50 countries and all 50 states — as well as Puerto Rico and Washington D.C. — are represented in the class, breaking another record. The freshman class also “includes more students who are part of the first generation in their family to go to college” than ever before, Chancellor Jennifer Mnookin said.
Despite the large size of the incoming class, Mnookin and student speaker Heewone Lim reminded the crowd they deserve to be here and belong at UW-Madison.
“You have earned your place at UW-Madison, and nothing about that is an accident,” Lim, a senior and the daughter of two Korean immigrants said.
She reminisced on how joining a film club her first semester led her to develop a passion for a topic she previously knew little about. Showing up to events she might not have usually attended led to her building a support system. “Without these programs and these people here at our school, I wouldn’t be standing before you today,” Lim told the crowd.
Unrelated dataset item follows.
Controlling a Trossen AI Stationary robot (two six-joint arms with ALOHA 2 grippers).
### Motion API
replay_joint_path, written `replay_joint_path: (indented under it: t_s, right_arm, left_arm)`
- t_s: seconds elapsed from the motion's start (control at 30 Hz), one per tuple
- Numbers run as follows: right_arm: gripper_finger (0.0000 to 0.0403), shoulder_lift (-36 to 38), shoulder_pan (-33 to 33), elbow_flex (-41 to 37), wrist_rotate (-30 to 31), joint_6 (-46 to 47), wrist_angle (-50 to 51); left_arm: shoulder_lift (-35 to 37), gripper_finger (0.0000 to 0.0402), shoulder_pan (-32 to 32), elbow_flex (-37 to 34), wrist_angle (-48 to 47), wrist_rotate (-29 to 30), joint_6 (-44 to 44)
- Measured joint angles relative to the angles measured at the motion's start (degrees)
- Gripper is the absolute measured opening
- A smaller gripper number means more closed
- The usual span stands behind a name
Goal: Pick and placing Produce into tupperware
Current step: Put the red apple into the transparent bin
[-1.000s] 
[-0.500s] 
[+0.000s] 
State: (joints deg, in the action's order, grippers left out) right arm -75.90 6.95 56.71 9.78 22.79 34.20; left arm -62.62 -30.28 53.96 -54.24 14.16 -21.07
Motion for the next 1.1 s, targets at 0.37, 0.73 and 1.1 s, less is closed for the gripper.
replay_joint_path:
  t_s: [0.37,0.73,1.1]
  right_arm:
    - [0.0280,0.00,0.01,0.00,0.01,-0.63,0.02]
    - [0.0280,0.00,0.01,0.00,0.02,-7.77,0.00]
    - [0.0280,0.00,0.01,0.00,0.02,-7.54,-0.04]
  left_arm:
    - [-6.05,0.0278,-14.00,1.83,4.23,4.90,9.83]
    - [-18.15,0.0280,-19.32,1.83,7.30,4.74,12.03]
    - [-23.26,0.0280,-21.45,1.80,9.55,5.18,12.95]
Vice Chancellor for Student Affairs, Lori Reesor, likened the incoming class to an orchestra.
“Your unique perspectives are exactly what this university needs to create something beautiful and meaningful,” she said. “Though you may feel like a small instrument in this vast ensemble, remember that every single note can resonate.”
She also reminded students that their voices matter at UW-Madison.
“There will be times when you feel out of rhythm or unsure if your voice belongs,” Reesor said, “and I’m here to assure you that it does, and you’re not in this alone.”
Professor Percival Matthews, an associate dean and Professor of Educational Psychology in the School of Education, encouraged students to interact with the content they learn in class.
“You learn from engaging your curiosity and embracing and engaging people around you,” he said. “You learn from pushing, tugging, shifting and seeing the world from different perspectives and vantage points.”
Chancellor Mnookin closed out the event by emphasizing the importance of pluralism and “bringing together of people with multiple different backgrounds, identities and points of view,” both at UW-Madison and around the world.
“You will learn from each other, both from those similar to you, and equally, you will learn from your differences,” she said. “Learning from one another will enrich you, and it will also connect you to one another and to the broader world.”